Lieder en voie de requalification

Samuel Achache affectionne les habitations précaires, les tournure musicales et le plein air. En 2015, pour Fugue, il plaçait une improbable cabane entre les deux platanes du Cloître des Célestins. 7 ans plus tard, le bonhomme livre Sans Tambour et érige un pavillon en décrépitude, cerné par les voûtes du Cloître des Carmes.

Si l’habitation vacille, le couple qui l’occupe est largement lézardé. Les cloisons peinent à résister à la déréliction en marche. Entre Zola et le mélodrame, les ressassements de Maurice Pialat et le pointillisme de Georges Simenon, la chronique naturaliste bifurque vers la forme opératique par l’entremise d’un sextuor cordes, vents, anches, piano, voix. Du lied de Schumann aux esquisses bruitistes en passant par les polyphonies et le parlé-chanté, Samuel Achache combine les esthétiques musicales qu’il tuile d’humour et d’insolite.

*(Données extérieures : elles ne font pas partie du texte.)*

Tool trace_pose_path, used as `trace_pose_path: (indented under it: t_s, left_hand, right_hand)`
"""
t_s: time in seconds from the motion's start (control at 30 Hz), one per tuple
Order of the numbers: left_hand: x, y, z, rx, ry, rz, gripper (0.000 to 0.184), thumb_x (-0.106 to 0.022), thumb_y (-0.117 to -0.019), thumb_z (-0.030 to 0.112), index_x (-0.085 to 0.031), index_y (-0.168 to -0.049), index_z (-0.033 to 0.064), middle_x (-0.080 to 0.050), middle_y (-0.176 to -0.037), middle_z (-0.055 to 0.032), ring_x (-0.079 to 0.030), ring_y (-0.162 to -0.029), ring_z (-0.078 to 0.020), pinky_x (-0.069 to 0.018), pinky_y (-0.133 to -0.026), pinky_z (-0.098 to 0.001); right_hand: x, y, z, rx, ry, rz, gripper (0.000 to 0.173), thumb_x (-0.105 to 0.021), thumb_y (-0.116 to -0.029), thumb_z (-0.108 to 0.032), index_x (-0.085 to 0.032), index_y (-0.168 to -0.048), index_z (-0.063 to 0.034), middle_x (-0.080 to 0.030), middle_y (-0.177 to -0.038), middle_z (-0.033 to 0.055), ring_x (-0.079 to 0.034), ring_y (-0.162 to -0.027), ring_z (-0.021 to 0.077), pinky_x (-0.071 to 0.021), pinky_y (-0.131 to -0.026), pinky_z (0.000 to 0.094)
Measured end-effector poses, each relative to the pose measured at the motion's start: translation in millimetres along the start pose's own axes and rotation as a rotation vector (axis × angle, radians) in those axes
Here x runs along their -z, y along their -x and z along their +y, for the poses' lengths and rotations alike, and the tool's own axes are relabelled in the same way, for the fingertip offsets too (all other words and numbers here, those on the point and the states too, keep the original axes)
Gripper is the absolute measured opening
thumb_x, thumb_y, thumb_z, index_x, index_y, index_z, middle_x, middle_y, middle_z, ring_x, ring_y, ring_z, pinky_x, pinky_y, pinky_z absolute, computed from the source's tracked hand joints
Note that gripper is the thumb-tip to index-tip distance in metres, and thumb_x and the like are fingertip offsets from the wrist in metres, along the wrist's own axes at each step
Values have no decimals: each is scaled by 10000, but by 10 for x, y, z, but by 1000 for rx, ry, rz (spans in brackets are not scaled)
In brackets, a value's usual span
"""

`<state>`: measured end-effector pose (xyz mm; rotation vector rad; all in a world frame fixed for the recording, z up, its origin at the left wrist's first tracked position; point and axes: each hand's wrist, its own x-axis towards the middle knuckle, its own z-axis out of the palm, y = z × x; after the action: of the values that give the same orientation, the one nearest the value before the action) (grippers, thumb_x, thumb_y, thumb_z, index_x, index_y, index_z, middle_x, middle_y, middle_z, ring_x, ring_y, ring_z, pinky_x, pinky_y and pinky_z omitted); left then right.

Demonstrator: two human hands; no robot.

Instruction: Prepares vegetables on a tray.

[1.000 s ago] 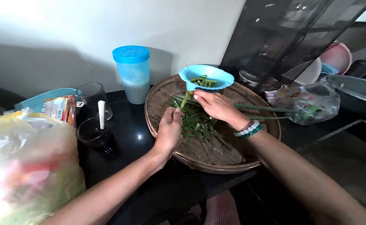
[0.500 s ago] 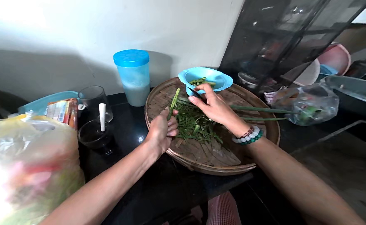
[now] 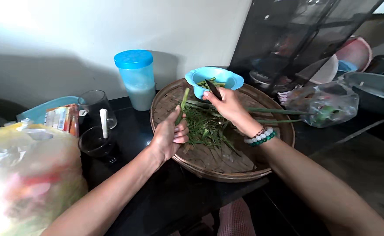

Les lieds ciselés chers aux romantiques se malaxent avec l’ironie élégiaque d’un Jacques Tati, d’un Pierre Etaix ou les saccages burlesques de Blake Edwards. En théorie, la mixture relève de l’improbable. Mais au plateau le brouet ne manque ni d’épices, ni d’harmonie. Exécutés dans un sérieux imperturbable et une précision millimétrée, les tableaux s’enchaînent, le chaos se poursuit dans le rire et la rêverie.

Plus que la virtuosité ou la parodie, ce projet atypique démontre que les Tristan, les Yseult, les sentiments trahis, les amours contrariés relèvent d’une permanence qui défie le temps et les déterminismes sociaux. En dépit des rayures et des baisses de tension, la musique demeure, les sentiments s’éveillent et s’estompent ad libitum. Samuel Achache, sa mélancolie déjantée se révèlent de bien agréables fréquentations.

L’on remarquera que dans Sans tambour les pupitres ignorent les percussions. CQFD.